■ What needs to be done
Please reproduce the data below exactly, from the first line through the line containing "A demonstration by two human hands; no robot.", and leave every later line out.

■ Data block
──────

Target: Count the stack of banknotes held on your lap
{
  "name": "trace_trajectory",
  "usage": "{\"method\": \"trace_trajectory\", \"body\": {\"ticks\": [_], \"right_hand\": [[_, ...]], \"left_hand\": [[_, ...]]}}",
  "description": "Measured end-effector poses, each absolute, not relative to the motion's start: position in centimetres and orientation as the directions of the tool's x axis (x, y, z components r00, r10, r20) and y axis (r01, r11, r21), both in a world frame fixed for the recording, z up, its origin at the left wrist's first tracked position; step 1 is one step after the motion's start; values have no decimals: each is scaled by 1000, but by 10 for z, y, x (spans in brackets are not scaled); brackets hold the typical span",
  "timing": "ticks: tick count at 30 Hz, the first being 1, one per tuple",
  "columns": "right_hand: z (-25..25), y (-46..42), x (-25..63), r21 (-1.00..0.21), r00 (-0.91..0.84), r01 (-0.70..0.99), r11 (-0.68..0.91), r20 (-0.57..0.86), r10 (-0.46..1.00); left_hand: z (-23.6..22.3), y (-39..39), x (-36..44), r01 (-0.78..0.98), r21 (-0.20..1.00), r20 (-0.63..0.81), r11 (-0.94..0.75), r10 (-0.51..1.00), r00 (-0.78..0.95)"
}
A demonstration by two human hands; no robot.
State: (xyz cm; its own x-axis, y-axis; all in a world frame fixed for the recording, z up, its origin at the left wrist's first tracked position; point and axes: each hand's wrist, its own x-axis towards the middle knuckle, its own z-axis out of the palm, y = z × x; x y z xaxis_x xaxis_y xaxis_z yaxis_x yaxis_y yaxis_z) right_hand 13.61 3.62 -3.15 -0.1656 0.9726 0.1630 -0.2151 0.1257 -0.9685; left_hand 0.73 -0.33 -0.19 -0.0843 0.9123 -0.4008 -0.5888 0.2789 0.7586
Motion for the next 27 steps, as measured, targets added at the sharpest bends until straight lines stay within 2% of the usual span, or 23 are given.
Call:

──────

■ Solved exercise
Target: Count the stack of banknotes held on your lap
{
  "name": "trace_trajectory",
  "usage": "{\"method\": \"trace_trajectory\", \"body\": {\"ticks\": [_], \"right_hand\": [[_, ...]], \"left_hand\": [[_, ...]]}}",
  "description": "Measured end-effector poses, each absolute, not relative to the motion's start: position in centimetres and orientation as the directions of the tool's x axis (x, y, z components r00, r10, r20) and y axis (r01, r11, r21), both in a world frame fixed for the recording, z up, its origin at the left wrist's first tracked position; step 1 is one step after the motion's start; values have no decimals: each is scaled by 1000, but by 10 for z, y, x (spans in brackets are not scaled); brackets hold the typical span",
  "timing": "ticks: tick count at 30 Hz, the first being 1, one per tuple",
  "columns": "right_hand: z (-25..25), y (-46..42), x (-25..63), r21 (-1.00..0.21), r00 (-0.91..0.84), r01 (-0.70..0.99), r11 (-0.68..0.91), r20 (-0.57..0.86), r10 (-0.46..1.00); left_hand: z (-23.6..22.3), y (-39..39), x (-36..44), r01 (-0.78..0.98), r21 (-0.20..1.00), r20 (-0.63..0.81), r11 (-0.94..0.75), r10 (-0.51..1.00), r00 (-0.78..0.95)"
}
A demonstration by two human hands; no robot.

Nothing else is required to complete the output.